Smallest +ve number that can be represented:

0 000 0001 (subnormal, note that mantissa cannot be 0000 as then it becomes 0).

Smallest -ve number:

1 000 0001 (subnormal)

Smallest normal +ve number:

0 001 0000

Smallest normal -ve number:

1 001 0000

Gap between 0 and smallest normal +ve number = $2^{1-3} = 0.25$. Gap between the smallest normal +ve number and the number next = <0 001 0001> - $2^{1-3}$ = $1.0001 x 2^{1-3} - 1.0000 x 2^{1-3} = 0.0001 x 2^{1-3} = 2^{1-3-4} = 0.015625$.

So, we notice that floating point representation is discrete (unlike real line), not equally spaced throughout, and finite.

Measuring rounding errors

Note that we are representing a real number using a fixed width storage (sign+mantissa+exponent) and hence we have a rounding error. This is measured using ULP standing for units in the last place. For a real number x, when represented using a floating point number, say, fl(x), with exponent e, a least possible change in the mantissa modifies the represented value fl(x) by ${\beta}^e * {\beta}^{-p+1} = {\beta}^{e-p+1}$. This is characterized as 1 ULP. So, all floating point numbers with the same exponent, $e$ have the same ULP. So, in a given representation (given radix, precision, base), 1 ULP is different for each value of the exponent and not constant throughout the representable range.

How do we round? there are four types of rounding we can do. Here they are with some examples (where we assume to keep 5 digits after decimal point):

Round to nearest number representable: e.g. -0.001497 becomes -0.00150.
Round to zero/truncate: e.g. -0.001498 becomes -0.00149.
Round to +infinity (round up): e.g. -0.001498 becomes -0.00149.
Round to –infinity (round down): e.g. -0.001498 becomes -0.00150.

How can we ensure the rounding is done correctly? particularly given that we cannot store digits after the lowest possible slot/digit? Use an extra digit(s) called guard digit(s). Then calculations are performed at slightly greater precision, and then stored in standard IEEE floating-point numbers after normalizing and rounding as above. Usually three extra bits are enough to ensure correctness.

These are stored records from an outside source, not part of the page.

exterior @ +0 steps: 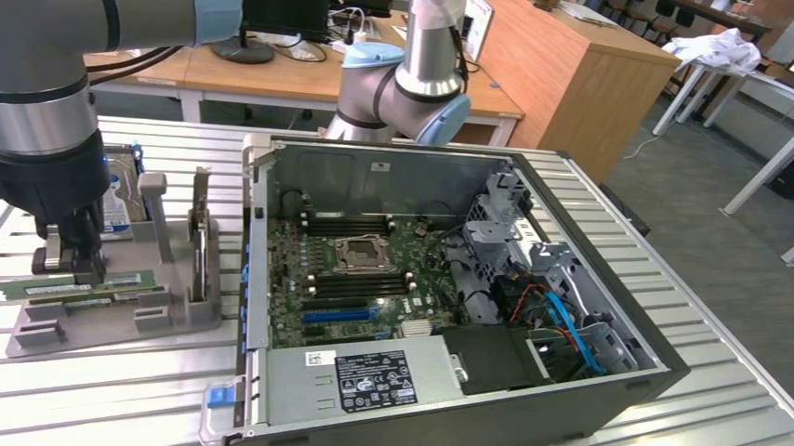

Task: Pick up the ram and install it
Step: 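Pick up the ram and move it above insertion slot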

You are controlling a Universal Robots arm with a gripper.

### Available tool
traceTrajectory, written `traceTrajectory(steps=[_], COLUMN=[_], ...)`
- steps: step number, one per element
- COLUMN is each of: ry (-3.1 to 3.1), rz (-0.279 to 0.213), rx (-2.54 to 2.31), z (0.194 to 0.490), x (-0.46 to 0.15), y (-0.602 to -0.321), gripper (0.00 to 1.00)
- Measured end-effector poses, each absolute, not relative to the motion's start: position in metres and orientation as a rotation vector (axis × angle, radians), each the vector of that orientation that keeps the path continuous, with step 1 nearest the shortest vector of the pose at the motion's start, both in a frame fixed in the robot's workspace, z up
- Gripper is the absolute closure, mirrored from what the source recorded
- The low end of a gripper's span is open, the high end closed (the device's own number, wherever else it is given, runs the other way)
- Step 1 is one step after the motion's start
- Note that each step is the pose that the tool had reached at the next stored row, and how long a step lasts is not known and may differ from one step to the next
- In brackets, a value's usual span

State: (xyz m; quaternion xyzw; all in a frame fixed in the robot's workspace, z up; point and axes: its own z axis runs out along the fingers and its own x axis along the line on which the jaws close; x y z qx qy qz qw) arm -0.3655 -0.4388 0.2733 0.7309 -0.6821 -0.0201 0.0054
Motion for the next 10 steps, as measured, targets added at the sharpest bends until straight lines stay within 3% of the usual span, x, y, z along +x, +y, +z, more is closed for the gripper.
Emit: traceTrajectory(steps=[10], ry=[-2.136], rz=[-0.063], rx=[2.289], z=[0.2779], x=[-0.3652], y=[-0.4388], gripper=[0.88])
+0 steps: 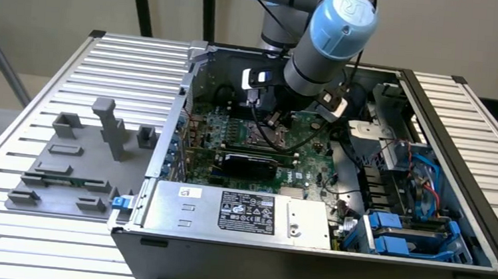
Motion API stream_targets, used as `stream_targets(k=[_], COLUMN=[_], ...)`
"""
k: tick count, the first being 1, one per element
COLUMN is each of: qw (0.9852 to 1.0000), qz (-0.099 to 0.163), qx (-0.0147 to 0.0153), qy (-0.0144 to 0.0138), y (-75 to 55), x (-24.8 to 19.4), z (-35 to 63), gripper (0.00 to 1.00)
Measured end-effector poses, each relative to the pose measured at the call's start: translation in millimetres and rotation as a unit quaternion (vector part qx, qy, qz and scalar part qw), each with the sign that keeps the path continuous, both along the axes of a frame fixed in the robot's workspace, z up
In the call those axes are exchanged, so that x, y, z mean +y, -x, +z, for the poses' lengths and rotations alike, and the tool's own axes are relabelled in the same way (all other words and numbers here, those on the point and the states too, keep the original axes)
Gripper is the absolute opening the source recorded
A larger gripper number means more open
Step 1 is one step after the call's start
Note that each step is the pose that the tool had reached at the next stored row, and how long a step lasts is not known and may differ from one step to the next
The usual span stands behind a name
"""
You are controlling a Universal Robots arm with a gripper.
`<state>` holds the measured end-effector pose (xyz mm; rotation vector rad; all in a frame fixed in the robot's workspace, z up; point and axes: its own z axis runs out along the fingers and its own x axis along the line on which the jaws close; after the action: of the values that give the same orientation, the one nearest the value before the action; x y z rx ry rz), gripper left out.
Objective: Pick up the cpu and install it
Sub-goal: 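Install the first cpu locking lever, then install the second cpu locking lever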
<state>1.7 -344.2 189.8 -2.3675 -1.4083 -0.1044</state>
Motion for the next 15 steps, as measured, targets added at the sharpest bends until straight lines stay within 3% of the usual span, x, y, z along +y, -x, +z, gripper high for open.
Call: stream_targets(k=[6, 15], qw=[1.0, 1.0], qz=[0.0, 0.0], qx=[0.0, 0.0001], qy=[-0.0018, -0.0019], y=[0.0, 0.0], x=[-0.9, -1.3], z=[12.5, 13.3], gripper=[0.11, 0.11])
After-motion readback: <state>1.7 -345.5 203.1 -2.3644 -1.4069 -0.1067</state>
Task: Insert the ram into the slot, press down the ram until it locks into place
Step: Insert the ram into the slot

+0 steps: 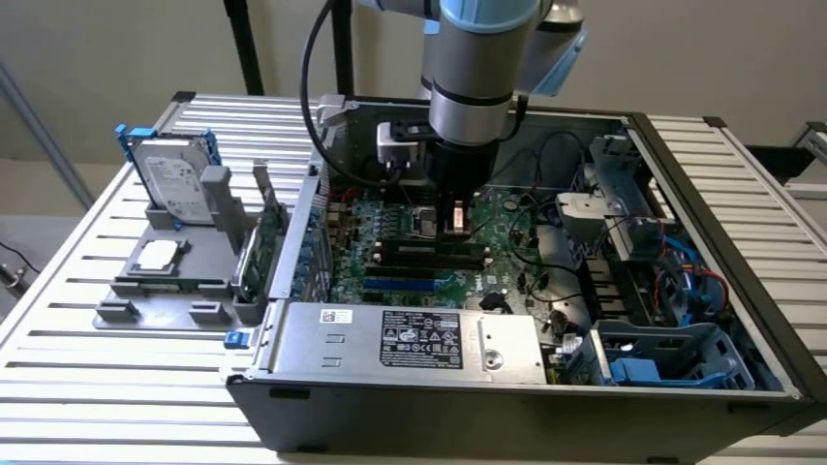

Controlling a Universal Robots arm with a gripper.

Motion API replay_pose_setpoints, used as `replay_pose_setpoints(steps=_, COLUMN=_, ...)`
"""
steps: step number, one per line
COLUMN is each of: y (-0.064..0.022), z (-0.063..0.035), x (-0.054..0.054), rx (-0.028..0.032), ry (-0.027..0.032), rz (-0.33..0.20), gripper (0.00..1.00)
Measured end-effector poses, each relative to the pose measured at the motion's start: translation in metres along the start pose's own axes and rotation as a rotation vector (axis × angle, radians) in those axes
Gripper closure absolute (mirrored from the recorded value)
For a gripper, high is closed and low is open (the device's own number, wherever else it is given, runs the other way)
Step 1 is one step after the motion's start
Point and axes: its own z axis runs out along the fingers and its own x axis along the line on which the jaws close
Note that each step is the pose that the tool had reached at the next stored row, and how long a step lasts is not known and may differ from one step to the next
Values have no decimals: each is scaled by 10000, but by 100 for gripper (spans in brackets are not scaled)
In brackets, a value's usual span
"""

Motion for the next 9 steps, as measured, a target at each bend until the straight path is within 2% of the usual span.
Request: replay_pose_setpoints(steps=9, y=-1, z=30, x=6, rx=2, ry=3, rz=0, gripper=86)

ULP is good for measuring rounding error. Relative error is good for measuring rounding error due to various formula (add/subtract etc).

Rounding to the nearest floating-point number corresponds to an error of less than or equal to 0.5 ULP. However, when analyzing the rounding error caused by various formulas, relative error is a better measure as it is not affected by exponent.

Some proofs

Rounding error introduced by nearest rounding

$\beta = radix$ as above.

let $m = \beta - 1$

let $h = \frac{\beta}{2}$

Then, $0.h = \frac{\beta}{2} {\beta}^{-1} = \frac{1}{2}$

$x = d_0.d_1 \dots d_{p-1} d_p d_{p+1} \dots {\beta}^e$

say $d_p \lt h$, then we just truncate

$fl(x) = d_0.d_1 \dots d_{p-1} {\beta}^e$

$x - fl(x) = 0. \dots d_{p} d_{p+1} \dots {\beta}^e$

$x - fl(x) = 0.d_{p} d_{p+1} \dots {\beta}^{-p+1} {\beta}^e$

$x - fl(x) \le 0.h m m m \dots {\beta}^{-p+1} {\beta}^e$

$x - fl(x) \le 0.h {\beta}^{-p+1} {\beta}^e$

$x - fl(x) \le \frac{1}{2} {\beta}^{-p+1+e}$

Let $d_p \ge h$, then we add $ \frac{\beta}{2} \beta^{e-p} = \frac{1}{2} \beta^{e-p+1}$ and truncate.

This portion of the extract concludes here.